**Task to carry out**:
Without changing a single word, write out every entry.

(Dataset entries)
•••••
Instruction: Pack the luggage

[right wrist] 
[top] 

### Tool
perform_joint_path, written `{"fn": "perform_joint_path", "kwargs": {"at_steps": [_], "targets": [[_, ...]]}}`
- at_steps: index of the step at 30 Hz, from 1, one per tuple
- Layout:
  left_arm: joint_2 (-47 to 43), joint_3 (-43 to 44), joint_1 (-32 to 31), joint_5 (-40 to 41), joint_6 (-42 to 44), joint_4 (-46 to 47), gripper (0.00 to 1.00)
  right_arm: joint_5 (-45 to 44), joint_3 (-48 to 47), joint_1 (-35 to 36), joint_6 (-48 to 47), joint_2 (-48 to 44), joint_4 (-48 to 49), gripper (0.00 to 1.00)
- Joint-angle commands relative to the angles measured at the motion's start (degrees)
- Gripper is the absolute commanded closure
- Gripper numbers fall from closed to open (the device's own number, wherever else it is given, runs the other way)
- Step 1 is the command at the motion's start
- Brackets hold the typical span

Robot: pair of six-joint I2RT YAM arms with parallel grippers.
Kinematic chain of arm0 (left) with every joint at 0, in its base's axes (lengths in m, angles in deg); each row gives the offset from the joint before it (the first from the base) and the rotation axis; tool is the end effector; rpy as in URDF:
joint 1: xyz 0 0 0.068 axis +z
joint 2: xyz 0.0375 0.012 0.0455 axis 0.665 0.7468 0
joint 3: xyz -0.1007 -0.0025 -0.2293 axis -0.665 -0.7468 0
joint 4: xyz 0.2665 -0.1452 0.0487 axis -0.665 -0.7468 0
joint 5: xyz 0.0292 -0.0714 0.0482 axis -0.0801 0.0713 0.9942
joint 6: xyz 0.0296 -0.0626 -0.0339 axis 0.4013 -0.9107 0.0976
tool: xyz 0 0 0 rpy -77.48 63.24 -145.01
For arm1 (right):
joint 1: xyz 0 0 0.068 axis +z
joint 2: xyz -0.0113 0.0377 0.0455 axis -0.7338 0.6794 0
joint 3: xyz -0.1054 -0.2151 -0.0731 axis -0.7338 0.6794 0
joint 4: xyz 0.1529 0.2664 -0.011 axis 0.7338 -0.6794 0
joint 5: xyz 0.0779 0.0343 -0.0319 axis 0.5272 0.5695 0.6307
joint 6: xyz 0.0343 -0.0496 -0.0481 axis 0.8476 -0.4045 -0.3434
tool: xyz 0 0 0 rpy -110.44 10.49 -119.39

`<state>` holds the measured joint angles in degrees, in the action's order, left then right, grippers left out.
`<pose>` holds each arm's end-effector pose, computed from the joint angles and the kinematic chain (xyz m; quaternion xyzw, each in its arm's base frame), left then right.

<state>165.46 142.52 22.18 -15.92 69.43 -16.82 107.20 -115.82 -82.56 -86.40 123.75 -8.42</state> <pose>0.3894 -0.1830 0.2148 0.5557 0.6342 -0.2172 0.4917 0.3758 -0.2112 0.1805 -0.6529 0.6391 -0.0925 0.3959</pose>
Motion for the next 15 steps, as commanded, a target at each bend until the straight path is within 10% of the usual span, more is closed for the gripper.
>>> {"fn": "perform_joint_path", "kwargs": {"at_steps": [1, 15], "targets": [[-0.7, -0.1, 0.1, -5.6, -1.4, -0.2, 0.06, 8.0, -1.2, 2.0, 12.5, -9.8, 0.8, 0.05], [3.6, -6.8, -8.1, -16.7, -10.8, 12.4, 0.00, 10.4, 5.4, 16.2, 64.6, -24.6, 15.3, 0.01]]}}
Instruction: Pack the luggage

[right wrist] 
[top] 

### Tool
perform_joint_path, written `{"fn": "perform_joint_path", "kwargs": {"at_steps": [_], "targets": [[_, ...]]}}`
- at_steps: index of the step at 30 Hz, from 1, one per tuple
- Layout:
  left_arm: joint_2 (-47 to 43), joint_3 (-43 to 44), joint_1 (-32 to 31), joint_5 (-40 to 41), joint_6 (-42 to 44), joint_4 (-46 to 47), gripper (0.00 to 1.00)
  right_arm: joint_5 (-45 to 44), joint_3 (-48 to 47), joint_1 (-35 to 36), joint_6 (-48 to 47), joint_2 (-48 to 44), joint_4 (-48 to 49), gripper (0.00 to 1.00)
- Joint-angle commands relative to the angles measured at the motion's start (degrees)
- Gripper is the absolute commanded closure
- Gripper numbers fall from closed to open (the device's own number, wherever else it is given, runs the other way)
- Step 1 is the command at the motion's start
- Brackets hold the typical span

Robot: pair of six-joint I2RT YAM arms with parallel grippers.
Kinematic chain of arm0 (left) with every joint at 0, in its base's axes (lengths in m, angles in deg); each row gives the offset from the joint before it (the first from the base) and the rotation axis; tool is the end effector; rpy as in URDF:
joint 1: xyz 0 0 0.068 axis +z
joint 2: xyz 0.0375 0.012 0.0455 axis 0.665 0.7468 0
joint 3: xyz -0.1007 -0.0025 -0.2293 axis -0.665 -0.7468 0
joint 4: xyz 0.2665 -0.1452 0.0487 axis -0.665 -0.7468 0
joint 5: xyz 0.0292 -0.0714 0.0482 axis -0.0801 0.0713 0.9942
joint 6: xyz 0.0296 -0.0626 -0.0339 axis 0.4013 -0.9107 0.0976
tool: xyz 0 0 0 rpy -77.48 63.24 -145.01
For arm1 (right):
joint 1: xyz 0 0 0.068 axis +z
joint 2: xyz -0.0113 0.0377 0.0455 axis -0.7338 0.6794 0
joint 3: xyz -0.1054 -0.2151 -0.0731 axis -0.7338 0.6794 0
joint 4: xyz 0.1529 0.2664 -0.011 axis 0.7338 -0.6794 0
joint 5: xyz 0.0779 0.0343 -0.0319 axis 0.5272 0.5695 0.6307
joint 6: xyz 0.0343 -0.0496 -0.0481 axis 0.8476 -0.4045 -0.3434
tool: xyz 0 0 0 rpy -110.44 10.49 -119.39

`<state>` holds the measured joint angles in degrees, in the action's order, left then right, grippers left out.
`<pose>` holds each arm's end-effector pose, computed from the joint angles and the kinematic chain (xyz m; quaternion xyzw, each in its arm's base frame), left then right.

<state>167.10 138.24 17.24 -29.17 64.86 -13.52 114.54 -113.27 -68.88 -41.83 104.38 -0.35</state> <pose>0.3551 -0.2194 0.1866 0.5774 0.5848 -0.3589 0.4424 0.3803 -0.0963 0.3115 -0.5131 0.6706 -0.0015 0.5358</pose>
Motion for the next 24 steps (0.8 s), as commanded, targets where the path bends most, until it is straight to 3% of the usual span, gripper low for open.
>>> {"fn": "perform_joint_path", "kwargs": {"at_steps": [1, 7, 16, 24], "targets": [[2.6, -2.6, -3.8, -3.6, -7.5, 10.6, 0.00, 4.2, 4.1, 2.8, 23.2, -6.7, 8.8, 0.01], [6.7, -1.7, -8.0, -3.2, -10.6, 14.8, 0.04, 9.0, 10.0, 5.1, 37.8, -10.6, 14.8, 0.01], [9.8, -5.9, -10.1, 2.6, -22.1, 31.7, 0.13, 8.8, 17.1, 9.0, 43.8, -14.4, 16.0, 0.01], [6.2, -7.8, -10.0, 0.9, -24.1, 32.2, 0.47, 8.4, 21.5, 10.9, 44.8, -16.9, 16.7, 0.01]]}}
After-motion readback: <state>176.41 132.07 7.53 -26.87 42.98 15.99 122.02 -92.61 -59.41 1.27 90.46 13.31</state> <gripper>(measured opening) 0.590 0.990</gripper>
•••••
**Written solution**:
Instruction: Pack the luggage

[right wrist] 
[top] 

### Tool
perform_joint_path, written `{"fn": "perform_joint_path", "kwargs": {"at_steps": [_], "targets": [[_, ...]]}}`
- at_steps: index of the step at 30 Hz, from 1, one per tuple
- Layout:
  left_arm: joint_2 (-47 to 43), joint_3 (-43 to 44), joint_1 (-32 to 31), joint_5 (-40 to 41), joint_6 (-42 to 44), joint_4 (-46 to 47), gripper (0.00 to 1.00)
  right_arm: joint_5 (-45 to 44), joint_3 (-48 to 47), joint_1 (-35 to 36), joint_6 (-48 to 47), joint_2 (-48 to 44), joint_4 (-48 to 49), gripper (0.00 to 1.00)
- Joint-angle commands relative to the angles measured at the motion's start (degrees)
- Gripper is the absolute commanded closure
- Gripper numbers fall from closed to open (the device's own number, wherever else it is given, runs the other way)
- Step 1 is the command at the motion's start
- Brackets hold the typical span

Robot: pair of six-joint I2RT YAM arms with parallel grippers.
Kinematic chain of arm0 (left) with every joint at 0, in its base's axes (lengths in m, angles in deg); each row gives the offset from the joint before it (the first from the base) and the rotation axis; tool is the end effector; rpy as in URDF:
joint 1: xyz 0 0 0.068 axis +z
joint 2: xyz 0.0375 0.012 0.0455 axis 0.665 0.7468 0
joint 3: xyz -0.1007 -0.0025 -0.2293 axis -0.665 -0.7468 0
joint 4: xyz 0.2665 -0.1452 0.0487 axis -0.665 -0.7468 0
joint 5: xyz 0.0292 -0.0714 0.0482 axis -0.0801 0.0713 0.9942
joint 6: xyz 0.0296 -0.0626 -0.0339 axis 0.4013 -0.9107 0.0976
tool: xyz 0 0 0 rpy -77.48 63.24 -145.01
For arm1 (right):
joint 1: xyz 0 0 0.068 axis +z
joint 2: xyz -0.0113 0.0377 0.0455 axis -0.7338 0.6794 0
joint 3: xyz -0.1054 -0.2151 -0.0731 axis -0.7338 0.6794 0
joint 4: xyz 0.1529 0.2664 -0.011 axis 0.7338 -0.6794 0
joint 5: xyz 0.0779 0.0343 -0.0319 axis 0.5272 0.5695 0.6307
joint 6: xyz 0.0343 -0.0496 -0.0481 axis 0.8476 -0.4045 -0.3434
tool: xyz 0 0 0 rpy -110.44 10.49 -119.39

`<state>` holds the measured joint angles in degrees, in the action's order, left then right, grippers left out.
`<pose>` holds each arm's end-effector pose, computed from the joint angles and the kinematic chain (xyz m; quaternion xyzw, each in its arm's base frame), left then right.

<state>165.46 142.52 22.18 -15.92 69.43 -16.82 107.20 -115.82 -82.56 -86.40 123.75 -8.42</state> <pose>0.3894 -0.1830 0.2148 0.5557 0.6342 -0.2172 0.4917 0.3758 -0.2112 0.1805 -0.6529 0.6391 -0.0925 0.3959</pose>
Motion for the next 15 steps, as commanded, a target at each bend until the straight path is within 10% of the usual span, more is closed for the gripper.
>>> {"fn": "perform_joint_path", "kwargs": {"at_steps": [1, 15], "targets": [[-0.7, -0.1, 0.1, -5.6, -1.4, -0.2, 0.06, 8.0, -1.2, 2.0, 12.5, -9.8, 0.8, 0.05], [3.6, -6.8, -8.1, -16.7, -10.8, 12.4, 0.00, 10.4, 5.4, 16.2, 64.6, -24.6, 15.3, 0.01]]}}
Instruction: Pack the luggage

[right wrist] 
[top] 

### Tool
perform_joint_path, written `{"fn": "perform_joint_path", "kwargs": {"at_steps": [_], "targets": [[_, ...]]}}`
- at_steps: index of the step at 30 Hz, from 1, one per tuple
- Layout:
  left_arm: joint_2 (-47 to 43), joint_3 (-43 to 44), joint_1 (-32 to 31), joint_5 (-40 to 41), joint_6 (-42 to 44), joint_4 (-46 to 47), gripper (0.00 to 1.00)
  right_arm: joint_5 (-45 to 44), joint_3 (-48 to 47), joint_1 (-35 to 36), joint_6 (-48 to 47), joint_2 (-48 to 44), joint_4 (-48 to 49), gripper (0.00 to 1.00)
- Joint-angle commands relative to the angles measured at the motion's start (degrees)
- Gripper is the absolute commanded closure
- Gripper numbers fall from closed to open (the device's own number, wherever else it is given, runs the other way)
- Step 1 is the command at the motion's start
- Brackets hold the typical span

Robot: pair of six-joint I2RT YAM arms with parallel grippers.
Kinematic chain of arm0 (left) with every joint at 0, in its base's axes (lengths in m, angles in deg); each row gives the offset from the joint before it (the first from the base) and the rotation axis; tool is the end effector; rpy as in URDF:
joint 1: xyz 0 0 0.068 axis +z
joint 2: xyz 0.0375 0.012 0.0455 axis 0.665 0.7468 0
joint 3: xyz -0.1007 -0.0025 -0.2293 axis -0.665 -0.7468 0
joint 4: xyz 0.2665 -0.1452 0.0487 axis -0.665 -0.7468 0
joint 5: xyz 0.0292 -0.0714 0.0482 axis -0.0801 0.0713 0.9942
joint 6: xyz 0.0296 -0.0626 -0.0339 axis 0.4013 -0.9107 0.0976
tool: xyz 0 0 0 rpy -77.48 63.24 -145.01
For arm1 (right):
joint 1: xyz 0 0 0.068 axis +z
joint 2: xyz -0.0113 0.0377 0.0455 axis -0.7338 0.6794 0
joint 3: xyz -0.1054 -0.2151 -0.0731 axis -0.7338 0.6794 0
joint 4: xyz 0.1529 0.2664 -0.011 axis 0.7338 -0.6794 0
joint 5: xyz 0.0779 0.0343 -0.0319 axis 0.5272 0.5695 0.6307
joint 6: xyz 0.0343 -0.0496 -0.0481 axis 0.8476 -0.4045 -0.3434
tool: xyz 0 0 0 rpy -110.44 10.49 -119.39

`<state>` holds the measured joint angles in degrees, in the action's order, left then right, grippers left out.
`<pose>` holds each arm's end-effector pose, computed from the joint angles and the kinematic chain (xyz m; quaternion xyzw, each in its arm's base frame), left then right.

<state>167.10 138.24 17.24 -29.17 64.86 -13.52 114.54 -113.27 -68.88 -41.83 104.38 -0.35</state> <pose>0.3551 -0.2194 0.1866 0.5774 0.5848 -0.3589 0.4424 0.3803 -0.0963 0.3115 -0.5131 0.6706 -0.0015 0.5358</pose>
Motion for the next 24 steps (0.8 s), as commanded, targets where the path bends most, until it is straight to 3% of the usual span, gripper low for open.
>>> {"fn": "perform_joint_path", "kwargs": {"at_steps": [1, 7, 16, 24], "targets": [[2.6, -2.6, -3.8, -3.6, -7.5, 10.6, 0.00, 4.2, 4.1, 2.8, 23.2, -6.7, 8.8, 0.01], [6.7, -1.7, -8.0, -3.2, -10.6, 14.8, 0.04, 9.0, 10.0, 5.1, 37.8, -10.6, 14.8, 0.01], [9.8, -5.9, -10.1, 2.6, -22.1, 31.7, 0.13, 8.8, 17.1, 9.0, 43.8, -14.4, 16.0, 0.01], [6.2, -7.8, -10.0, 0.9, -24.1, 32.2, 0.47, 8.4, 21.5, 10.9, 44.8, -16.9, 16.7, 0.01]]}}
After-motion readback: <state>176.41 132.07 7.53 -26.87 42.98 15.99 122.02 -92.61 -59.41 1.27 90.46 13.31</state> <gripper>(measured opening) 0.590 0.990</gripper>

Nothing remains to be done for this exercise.